• **Your goal**:
Please restate the listing below in full, word for word.

• **Data excerpt**:
-- Opening Marker --

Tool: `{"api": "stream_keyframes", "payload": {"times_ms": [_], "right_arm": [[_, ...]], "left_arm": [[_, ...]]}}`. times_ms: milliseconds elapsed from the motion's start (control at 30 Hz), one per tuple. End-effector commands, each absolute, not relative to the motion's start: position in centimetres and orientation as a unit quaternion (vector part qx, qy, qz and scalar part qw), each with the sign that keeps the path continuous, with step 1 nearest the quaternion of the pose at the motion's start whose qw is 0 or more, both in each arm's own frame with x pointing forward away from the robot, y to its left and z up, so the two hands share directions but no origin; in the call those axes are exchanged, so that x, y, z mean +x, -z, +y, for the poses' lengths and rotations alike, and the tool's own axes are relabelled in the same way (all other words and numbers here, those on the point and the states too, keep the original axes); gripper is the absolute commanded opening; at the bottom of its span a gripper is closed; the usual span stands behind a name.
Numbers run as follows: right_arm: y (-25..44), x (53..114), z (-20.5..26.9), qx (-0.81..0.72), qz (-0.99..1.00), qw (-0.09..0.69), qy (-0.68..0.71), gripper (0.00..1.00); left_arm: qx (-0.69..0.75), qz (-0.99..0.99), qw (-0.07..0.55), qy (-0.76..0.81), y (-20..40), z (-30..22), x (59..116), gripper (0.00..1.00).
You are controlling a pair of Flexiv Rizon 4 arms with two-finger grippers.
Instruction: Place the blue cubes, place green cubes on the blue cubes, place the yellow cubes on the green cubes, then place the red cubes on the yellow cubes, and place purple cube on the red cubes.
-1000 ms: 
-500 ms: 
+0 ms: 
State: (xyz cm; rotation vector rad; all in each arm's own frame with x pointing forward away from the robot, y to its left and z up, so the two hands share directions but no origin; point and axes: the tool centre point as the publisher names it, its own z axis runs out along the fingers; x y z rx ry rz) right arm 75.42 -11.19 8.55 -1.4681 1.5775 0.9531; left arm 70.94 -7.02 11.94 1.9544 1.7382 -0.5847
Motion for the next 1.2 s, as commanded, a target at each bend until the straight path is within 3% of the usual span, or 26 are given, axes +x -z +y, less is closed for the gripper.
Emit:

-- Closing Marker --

• **Exercise solution**:
Tool: `{"api": "stream_keyframes", "payload": {"times_ms": [_], "right_arm": [[_, ...]], "left_arm": [[_, ...]]}}`. times_ms: milliseconds elapsed from the motion's start (control at 30 Hz), one per tuple. End-effector commands, each absolute, not relative to the motion's start: position in centimetres and orientation as a unit quaternion (vector part qx, qy, qz and scalar part qw), each with the sign that keeps the path continuous, with step 1 nearest the quaternion of the pose at the motion's start whose qw is 0 or more, both in each arm's own frame with x pointing forward away from the robot, y to its left and z up, so the two hands share directions but no origin; in the call those axes are exchanged, so that x, y, z mean +x, -z, +y, for the poses' lengths and rotations alike, and the tool's own axes are relabelled in the same way (all other words and numbers here, those on the point and the states too, keep the original axes); gripper is the absolute commanded opening; at the bottom of its span a gripper is closed; the usual span stands behind a name.
Numbers run as follows: right_arm: y (-25..44), x (53..114), z (-20.5..26.9), qx (-0.81..0.72), qz (-0.99..1.00), qw (-0.09..0.69), qy (-0.68..0.71), gripper (0.00..1.00); left_arm: qx (-0.69..0.75), qz (-0.99..0.99), qw (-0.07..0.55), qy (-0.76..0.81), y (-20..40), z (-30..22), x (59..116), gripper (0.00..1.00).
You are controlling a pair of Flexiv Rizon 4 arms with two-finger grippers.
Instruction: Place the blue cubes, place green cubes on the blue cubes, place the yellow cubes on the green cubes, then place the red cubes on the yellow cubes, and place purple cube on the red cubes.
-1000 ms: 
-500 ms: 
+0 ms: 
State: (xyz cm; rotation vector rad; all in each arm's own frame with x pointing forward away from the robot, y to its left and z up, so the two hands share directions but no origin; point and axes: the tool centre point as the publisher names it, its own z axis runs out along the fingers; x y z rx ry rz) right arm 75.42 -11.19 8.55 -1.4681 1.5775 0.9531; left arm 70.94 -7.02 11.94 1.9544 1.7382 -0.5847
Motion for the next 1.2 s, as commanded, a target at each bend until the straight path is within 3% of the usual span, or 26 are given, axes +x -z +y, less is closed for the gripper.
Emit:

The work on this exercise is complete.